Serialized access to these atoms is assured by encapsulating each one
with an exclusive lock.  To create a locking policy, one must find the
most efficient way of implementing resource control. If we lock
objects which are too primitive (fine grain), we risk starting
programs which will only run partially, unable to complete because of
busy resources. This would simply constitute a waste of CPU time. On
the other hand, if we lock objects which are too coarse, logically
independent parts of the program will not be started at all. This is
unnecessary and inefficient. In a concurrent environment there is no
reason why independent atoms could not run in separate threads,
allowing several instantiations of a batch program to `flow through'
one another. This assumes however that the order of the atoms is not
important.

By defining suitable atoms to lock, one is able to optimize the
execution of the tasks in a program.  Several approaches to locking
may be considered. A lock-manager daemon is one possibility. This is
analogous to many network license daemons: a daemon hands out tickets
which are valid for a certain lifetime.
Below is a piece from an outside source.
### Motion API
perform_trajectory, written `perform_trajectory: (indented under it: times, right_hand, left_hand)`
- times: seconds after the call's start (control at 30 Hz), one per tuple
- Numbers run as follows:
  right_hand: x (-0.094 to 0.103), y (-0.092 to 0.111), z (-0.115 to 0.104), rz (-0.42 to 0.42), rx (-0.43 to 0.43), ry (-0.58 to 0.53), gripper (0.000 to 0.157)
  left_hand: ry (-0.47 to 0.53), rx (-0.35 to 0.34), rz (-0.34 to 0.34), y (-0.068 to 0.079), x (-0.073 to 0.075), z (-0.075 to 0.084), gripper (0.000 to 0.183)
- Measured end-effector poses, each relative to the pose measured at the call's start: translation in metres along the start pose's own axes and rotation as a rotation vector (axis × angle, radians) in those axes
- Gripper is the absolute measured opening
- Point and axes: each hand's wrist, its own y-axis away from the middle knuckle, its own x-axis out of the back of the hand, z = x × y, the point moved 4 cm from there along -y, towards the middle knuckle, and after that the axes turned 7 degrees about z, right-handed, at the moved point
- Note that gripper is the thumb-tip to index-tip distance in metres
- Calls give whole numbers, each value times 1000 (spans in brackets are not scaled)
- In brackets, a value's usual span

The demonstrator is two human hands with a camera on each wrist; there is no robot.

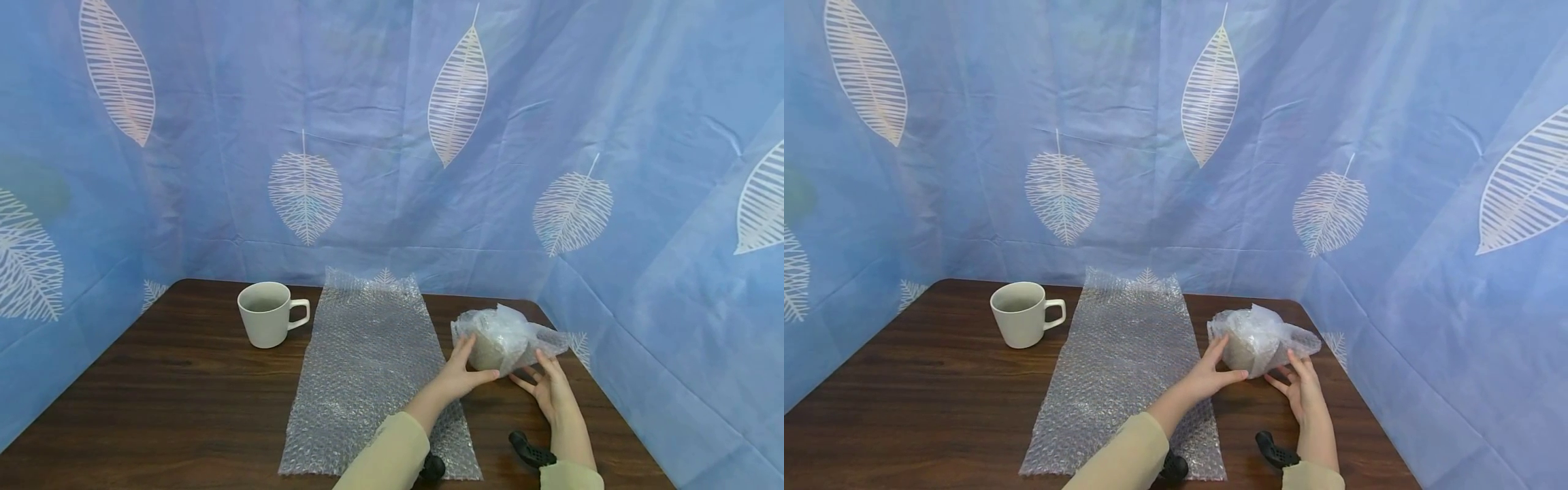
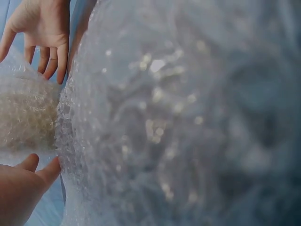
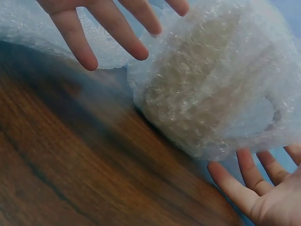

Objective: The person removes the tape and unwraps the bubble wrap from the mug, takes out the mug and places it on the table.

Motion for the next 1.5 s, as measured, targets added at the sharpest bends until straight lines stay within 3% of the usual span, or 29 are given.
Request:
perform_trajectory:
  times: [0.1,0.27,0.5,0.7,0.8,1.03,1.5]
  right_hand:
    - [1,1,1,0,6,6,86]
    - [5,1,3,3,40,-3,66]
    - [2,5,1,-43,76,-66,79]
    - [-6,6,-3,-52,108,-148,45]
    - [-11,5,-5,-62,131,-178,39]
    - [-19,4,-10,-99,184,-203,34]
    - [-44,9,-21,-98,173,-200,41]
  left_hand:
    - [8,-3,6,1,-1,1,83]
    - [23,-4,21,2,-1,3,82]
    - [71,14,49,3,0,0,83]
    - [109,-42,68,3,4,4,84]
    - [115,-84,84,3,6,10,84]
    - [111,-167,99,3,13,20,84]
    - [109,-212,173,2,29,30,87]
After the ticket expires, the
program is considered overdue and should be killed.  A major problem
with a daemon based locking mechanism is that it is highly time
consuming and that it is susceptible to precisely the same problems as
those which cause the uncertainty on program runtimes. Use of {\tt
flock()} is another possibility, but this is not completely
portable. A realistic approach needs to be more compact and efficient.

\section{Implementation}

We have chosen to implement locks using regular files and index nodes.
By using a unique naming algorithm, we are able to instantly `know'
the name of a lock without having to search for it or ask a manager
for the data. This minimizes time consuming calls to the network or to
disk.

In order to secure a unique name, we need to provide enough
information to be able to identify each atom uniquely. This is
presently accomplished by passing a string to the lock function which
can be combined with other elements such as the host on which the lock
was created and any other relevant information. For convenience we
classify atoms with an operator/operand pair. For example, consider a
lock request to edit a file. In this case the operator would be
``edit'' and the operand would be the name of the file. The names must
be processed to expunge unfortunate characters which would lead to
illegal file names.

\small
\begin{verbatim}
    CanonifyName(char *buffer)
    {
    for (sp = buffer; *sp != '\0'; sp++)
       {
       if (!isalnum(*sp))
          {
          *sp = '_';
          }
       }
    }
\end{verbatim}
\normalsize

We use a function {\tt CanonifyName}({\em name}) which returns a
string suitable for use as a filename. It suffices to swap illegal
characters for an underscore, for instance.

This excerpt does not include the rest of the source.